◆ What needs to be done:
Every line below that contains the word "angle" must be copied.

─── Dataset section ───

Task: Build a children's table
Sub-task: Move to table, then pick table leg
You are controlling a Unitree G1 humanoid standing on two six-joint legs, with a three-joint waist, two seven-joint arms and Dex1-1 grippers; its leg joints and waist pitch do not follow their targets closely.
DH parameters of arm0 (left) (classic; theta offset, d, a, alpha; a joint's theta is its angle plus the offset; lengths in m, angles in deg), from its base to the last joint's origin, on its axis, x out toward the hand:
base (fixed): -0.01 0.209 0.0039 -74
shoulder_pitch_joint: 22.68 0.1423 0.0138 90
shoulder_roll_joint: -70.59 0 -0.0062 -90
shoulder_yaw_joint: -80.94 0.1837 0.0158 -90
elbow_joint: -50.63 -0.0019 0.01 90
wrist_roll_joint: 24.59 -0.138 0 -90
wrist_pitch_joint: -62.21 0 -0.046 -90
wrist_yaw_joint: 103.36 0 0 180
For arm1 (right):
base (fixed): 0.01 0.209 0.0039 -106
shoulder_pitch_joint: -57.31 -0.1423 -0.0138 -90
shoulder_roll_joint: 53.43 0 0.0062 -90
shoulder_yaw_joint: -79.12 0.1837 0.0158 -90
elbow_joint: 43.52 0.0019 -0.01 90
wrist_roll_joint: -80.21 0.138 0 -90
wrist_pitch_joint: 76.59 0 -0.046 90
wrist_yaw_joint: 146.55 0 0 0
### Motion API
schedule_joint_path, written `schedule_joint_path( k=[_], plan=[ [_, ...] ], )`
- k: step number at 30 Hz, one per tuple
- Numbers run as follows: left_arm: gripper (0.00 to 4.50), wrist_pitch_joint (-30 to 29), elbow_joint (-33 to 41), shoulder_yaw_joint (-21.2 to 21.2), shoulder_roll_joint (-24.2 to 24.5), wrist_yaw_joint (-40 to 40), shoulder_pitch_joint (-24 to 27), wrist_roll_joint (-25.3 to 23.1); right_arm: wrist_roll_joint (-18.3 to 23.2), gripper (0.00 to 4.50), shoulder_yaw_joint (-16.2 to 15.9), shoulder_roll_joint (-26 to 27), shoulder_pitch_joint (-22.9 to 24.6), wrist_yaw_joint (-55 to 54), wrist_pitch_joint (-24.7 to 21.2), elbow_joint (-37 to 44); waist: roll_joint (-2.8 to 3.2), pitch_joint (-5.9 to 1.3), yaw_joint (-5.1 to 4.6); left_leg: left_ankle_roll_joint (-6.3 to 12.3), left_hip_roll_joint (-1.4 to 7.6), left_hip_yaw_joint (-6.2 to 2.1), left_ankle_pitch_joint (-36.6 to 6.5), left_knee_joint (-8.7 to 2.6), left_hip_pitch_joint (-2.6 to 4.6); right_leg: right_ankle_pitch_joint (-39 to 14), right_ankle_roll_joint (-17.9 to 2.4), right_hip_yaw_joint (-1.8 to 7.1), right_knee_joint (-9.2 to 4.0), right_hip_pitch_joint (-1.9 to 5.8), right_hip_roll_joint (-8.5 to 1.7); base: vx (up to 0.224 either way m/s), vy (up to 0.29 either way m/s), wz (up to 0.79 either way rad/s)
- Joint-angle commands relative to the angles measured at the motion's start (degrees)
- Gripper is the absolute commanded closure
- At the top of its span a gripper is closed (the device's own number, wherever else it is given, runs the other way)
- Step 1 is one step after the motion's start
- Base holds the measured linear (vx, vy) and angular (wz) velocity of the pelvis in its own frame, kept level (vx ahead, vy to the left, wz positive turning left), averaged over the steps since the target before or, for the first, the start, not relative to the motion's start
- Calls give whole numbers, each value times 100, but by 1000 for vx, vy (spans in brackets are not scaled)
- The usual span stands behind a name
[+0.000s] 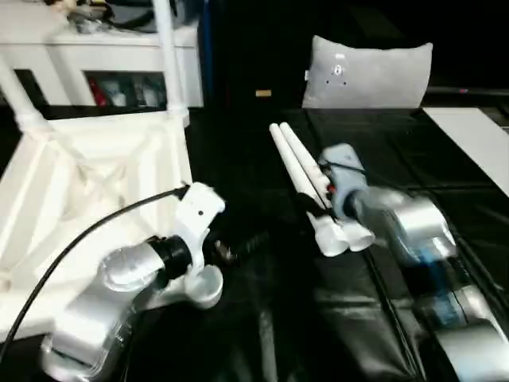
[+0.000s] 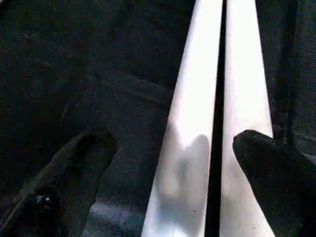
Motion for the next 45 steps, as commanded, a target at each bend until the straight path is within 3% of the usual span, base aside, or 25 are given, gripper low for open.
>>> schedule_joint_path(
  k=[1,3,5,10,15,16,17,24,33,35,37,45],
  plan=[
    [5,-78,-5,115,154,127,-167,41,-132,0,-57,65,-397,-27,27,-673,35,-237,-25,-300,290,18,-752,-478,81,-130,-1386,285,-468,178,-484,-53,-10,1],
    [5,-77,-35,144,227,201,-194,60,-153,0,-73,119,-557,-33,50,-979,56,-232,-14,-366,304,40,-858,-485,83,-365,-1340,286,-493,144,-493,-26,-5,0],
    [5,-121,-24,153,299,279,-201,93,-164,0,-57,177,-668,-71,71,-1245,39,-232,-9,-375,311,71,-709,-490,57,-190,-1286,286,-480,144,-480,0,0,0],
    [5,-274,69,164,463,429,-232,265,-245,0,-58,322,-897,-5,100,-2023,96,-288,10,-335,298,96,-190,-457,20,777,-1351,280,-393,157,-460,0,0,0],
    [5,-266,52,188,490,440,-251,276,-254,0,-20,358,-917,-11,13,-2254,71,-323,28,-251,297,108,156,-433,-12,1415,-1380,273,-348,196,-448,0,0,0],
    [0,-263,41,195,490,446,-261,274,-244,29,4,367,-936,-11,12,-2322,71,-319,28,-240,298,110,156,-435,-12,1428,-1377,271,-349,190,-446,0,0,0],
    [0,-232,15,226,496,466,-282,261,-235,29,35,382,-964,-7,53,-2444,42,-311,21,-224,302,123,57,-438,-7,1309,-1385,275,-365,179,-445,0,0,0],
    [0,-205,-18,277,520,475,-328,302,-260,75,10,427,-1032,210,91,-2689,69,-284,14,-264,318,130,-276,-471,0,754,-1393,282,-408,147,-455,0,0,0],
    [0,-103,-188,468,606,615,-490,251,-337,141,-168,405,-1134,683,159,-2833,78,-278,18,-278,321,126,-356,-481,-1,627,-1410,281,-419,132,-462,0,0,0],
    [0,-121,-256,485,580,584,-544,236,-368,167,-271,388,-1108,847,97,-2760,121,-285,11,-303,319,121,-359,-478,3,748,-1412,274,-414,129,-448,0,0,0],
    [0,-134,-271,485,568,577,-554,239,-380,179,-292,380,-1096,908,78,-2725,125,-290,13,-308,324,113,-337,-480,-3,840,-1426,273,-402,143,-455,0,0,0],
    [0,-275,-282,422,571,474,-470,284,-405,246,-442,347,-999,1194,-102,-2473,65,-283,13,-256,334,124,-336,-483,-1,757,-1468,280,-412,143,-462,0,0,0]
  ],
)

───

◆ Response for this exercise:
DH parameters of arm0 (left) (classic; theta offset, d, a, alpha; a joint's theta is its angle plus the offset; lengths in m, angles in deg), from its base to the last joint's origin, on its axis, x out toward the hand:
- Joint-angle commands relative to the angles measured at the motion's start (degrees)

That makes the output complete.